Men Tied Together, Shot
“They tied five men with me, took us out on the road and told us to run. We ran and hundreds of bullets followed us. We staggered on, but finally three of our group fell, pulling the others with us, tied down, several bullet holes being in me already.
“I laid there while men came up and fired more shots into us from three or four feet. Then everything went black. I woke up later and begged for water, but there was not any. I remember being dragged along the road, but I don’t know by what. Then they brought us to the hospital.”
Two TRIBUNE representatives … saw wild groups of the strikers, now completely transformed from reasonably legitimate guards of prisoners to man hunters, beating the brush for human quarry.

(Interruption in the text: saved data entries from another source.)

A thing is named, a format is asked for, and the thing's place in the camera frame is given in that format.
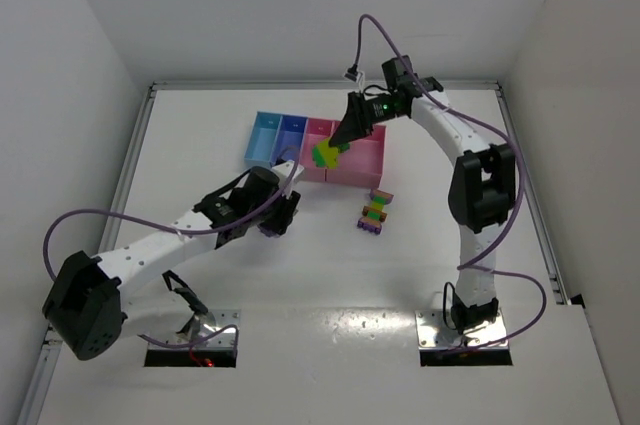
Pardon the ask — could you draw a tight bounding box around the lime green square lego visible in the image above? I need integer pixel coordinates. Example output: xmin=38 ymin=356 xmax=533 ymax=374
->
xmin=312 ymin=138 xmax=341 ymax=169

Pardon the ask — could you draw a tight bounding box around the purple rounded lego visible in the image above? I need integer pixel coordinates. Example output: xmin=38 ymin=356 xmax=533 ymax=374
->
xmin=258 ymin=222 xmax=283 ymax=237

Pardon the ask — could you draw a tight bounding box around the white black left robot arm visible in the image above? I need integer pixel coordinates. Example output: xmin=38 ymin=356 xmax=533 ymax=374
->
xmin=42 ymin=161 xmax=304 ymax=361

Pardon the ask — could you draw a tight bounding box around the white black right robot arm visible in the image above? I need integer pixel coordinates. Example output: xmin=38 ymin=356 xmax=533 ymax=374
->
xmin=328 ymin=56 xmax=516 ymax=334

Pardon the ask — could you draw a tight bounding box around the small pink bin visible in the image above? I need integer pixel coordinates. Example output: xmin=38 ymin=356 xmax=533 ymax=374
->
xmin=300 ymin=118 xmax=333 ymax=182

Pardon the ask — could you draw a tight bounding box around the large pink bin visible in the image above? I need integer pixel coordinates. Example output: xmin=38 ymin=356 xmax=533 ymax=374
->
xmin=326 ymin=125 xmax=386 ymax=189

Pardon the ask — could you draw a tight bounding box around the dark blue bin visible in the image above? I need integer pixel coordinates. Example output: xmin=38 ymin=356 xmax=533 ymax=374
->
xmin=270 ymin=115 xmax=308 ymax=165

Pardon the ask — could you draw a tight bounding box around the light blue bin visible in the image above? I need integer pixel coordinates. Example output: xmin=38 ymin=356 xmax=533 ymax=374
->
xmin=244 ymin=111 xmax=282 ymax=168

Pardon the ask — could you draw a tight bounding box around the lego stack on table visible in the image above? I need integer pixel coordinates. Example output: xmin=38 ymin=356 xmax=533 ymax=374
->
xmin=356 ymin=189 xmax=394 ymax=235

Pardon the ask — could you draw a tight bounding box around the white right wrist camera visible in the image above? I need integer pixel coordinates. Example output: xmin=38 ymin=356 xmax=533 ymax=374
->
xmin=343 ymin=66 xmax=364 ymax=83

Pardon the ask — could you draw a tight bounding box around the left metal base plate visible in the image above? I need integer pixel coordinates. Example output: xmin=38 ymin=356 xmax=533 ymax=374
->
xmin=141 ymin=309 xmax=241 ymax=355

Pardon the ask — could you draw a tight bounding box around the metal base plate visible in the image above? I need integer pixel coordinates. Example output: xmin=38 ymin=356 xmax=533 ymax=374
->
xmin=415 ymin=309 xmax=509 ymax=352
xmin=141 ymin=309 xmax=241 ymax=355

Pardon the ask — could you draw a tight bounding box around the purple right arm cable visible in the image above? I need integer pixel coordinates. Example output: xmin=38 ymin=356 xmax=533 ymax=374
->
xmin=344 ymin=13 xmax=551 ymax=357

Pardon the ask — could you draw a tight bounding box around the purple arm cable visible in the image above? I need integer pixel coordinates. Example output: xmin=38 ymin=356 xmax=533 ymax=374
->
xmin=344 ymin=13 xmax=551 ymax=357
xmin=42 ymin=145 xmax=301 ymax=349

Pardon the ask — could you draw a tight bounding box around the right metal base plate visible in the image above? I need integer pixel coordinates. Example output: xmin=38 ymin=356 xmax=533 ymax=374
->
xmin=415 ymin=309 xmax=509 ymax=352

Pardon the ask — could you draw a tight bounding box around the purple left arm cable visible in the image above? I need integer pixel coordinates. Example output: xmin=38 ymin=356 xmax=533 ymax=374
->
xmin=42 ymin=145 xmax=301 ymax=349

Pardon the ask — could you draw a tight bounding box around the aluminium frame rail right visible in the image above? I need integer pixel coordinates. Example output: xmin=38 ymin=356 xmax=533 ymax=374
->
xmin=496 ymin=83 xmax=571 ymax=305

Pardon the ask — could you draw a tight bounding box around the aluminium frame rail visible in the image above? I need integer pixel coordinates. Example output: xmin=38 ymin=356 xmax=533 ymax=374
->
xmin=19 ymin=83 xmax=157 ymax=425
xmin=496 ymin=83 xmax=571 ymax=305

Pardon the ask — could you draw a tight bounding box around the aluminium frame rail left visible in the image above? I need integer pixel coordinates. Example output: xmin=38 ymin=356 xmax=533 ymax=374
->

Then they saw two men, clothes torn and blood soaked, driven out from the timber. The prisoners, pleading, but with hope obviously abandoned, had their hands raised high.
Tied, Shot, and Knifed
Whether these were two of six men who were later walked out to the south side school and on to the cemetery at Herrin has not been established. It is known that at the cemetery these six had their shoes and stockings torn from their feet and were pounded forward.
An old woman stepped out in the roadway, with arms extended pleadingly. “O, what are you going to do?” she asked. A strong arm felled her and the marchers marched on.
But the elderly woman was an exception. Young matrons, and even maidens, encouraged their men folk.
“Let’s make soap of them,” one of them suggested as the six, banded together with a three-quarter inch rope, were shot down with one volley. An examination showed that one of the six still breathed. An executioner with ready knife, completed what the bullets had left unfinished.
One of the four men found under a tree in Harrison woods, where the body of a fifth was suspended from a branch, had offered a gold watch and $25 to his tormentors when he saw all was about over.
“You’re a good scout,” taunted one of his tormentors. “Make a run for it.” The good fellow was shot down by the man who jeered at him.
“Be one of us, keep moving, and ask no questions,” seemed to be the order of the day in the theater of operations which centered about Herrin.